Task:
Every line below containing the word "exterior" should be found and copied.
# # #
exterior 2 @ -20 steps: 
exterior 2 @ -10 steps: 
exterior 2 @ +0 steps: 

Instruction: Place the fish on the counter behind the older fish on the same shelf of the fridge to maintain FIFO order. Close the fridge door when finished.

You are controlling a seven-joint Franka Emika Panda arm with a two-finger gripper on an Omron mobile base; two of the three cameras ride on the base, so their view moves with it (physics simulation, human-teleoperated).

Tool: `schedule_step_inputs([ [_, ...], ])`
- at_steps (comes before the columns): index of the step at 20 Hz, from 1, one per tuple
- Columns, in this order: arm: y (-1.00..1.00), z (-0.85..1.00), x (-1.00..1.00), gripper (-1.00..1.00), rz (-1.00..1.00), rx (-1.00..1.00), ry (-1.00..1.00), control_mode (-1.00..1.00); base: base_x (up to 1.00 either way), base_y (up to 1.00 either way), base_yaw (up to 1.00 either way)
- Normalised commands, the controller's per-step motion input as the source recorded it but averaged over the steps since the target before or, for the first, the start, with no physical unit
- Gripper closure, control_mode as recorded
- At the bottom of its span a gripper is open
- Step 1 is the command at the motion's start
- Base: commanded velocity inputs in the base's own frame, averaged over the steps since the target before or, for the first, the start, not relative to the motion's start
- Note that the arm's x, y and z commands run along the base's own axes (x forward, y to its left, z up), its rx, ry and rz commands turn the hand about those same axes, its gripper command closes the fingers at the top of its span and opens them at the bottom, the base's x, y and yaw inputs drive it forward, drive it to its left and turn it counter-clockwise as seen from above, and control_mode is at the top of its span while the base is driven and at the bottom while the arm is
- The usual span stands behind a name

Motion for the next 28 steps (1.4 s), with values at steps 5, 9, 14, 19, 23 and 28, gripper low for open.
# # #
Task answer:
exterior 2 @ -20 steps: 
exterior 2 @ -10 steps: 
exterior 2 @ +0 steps: 

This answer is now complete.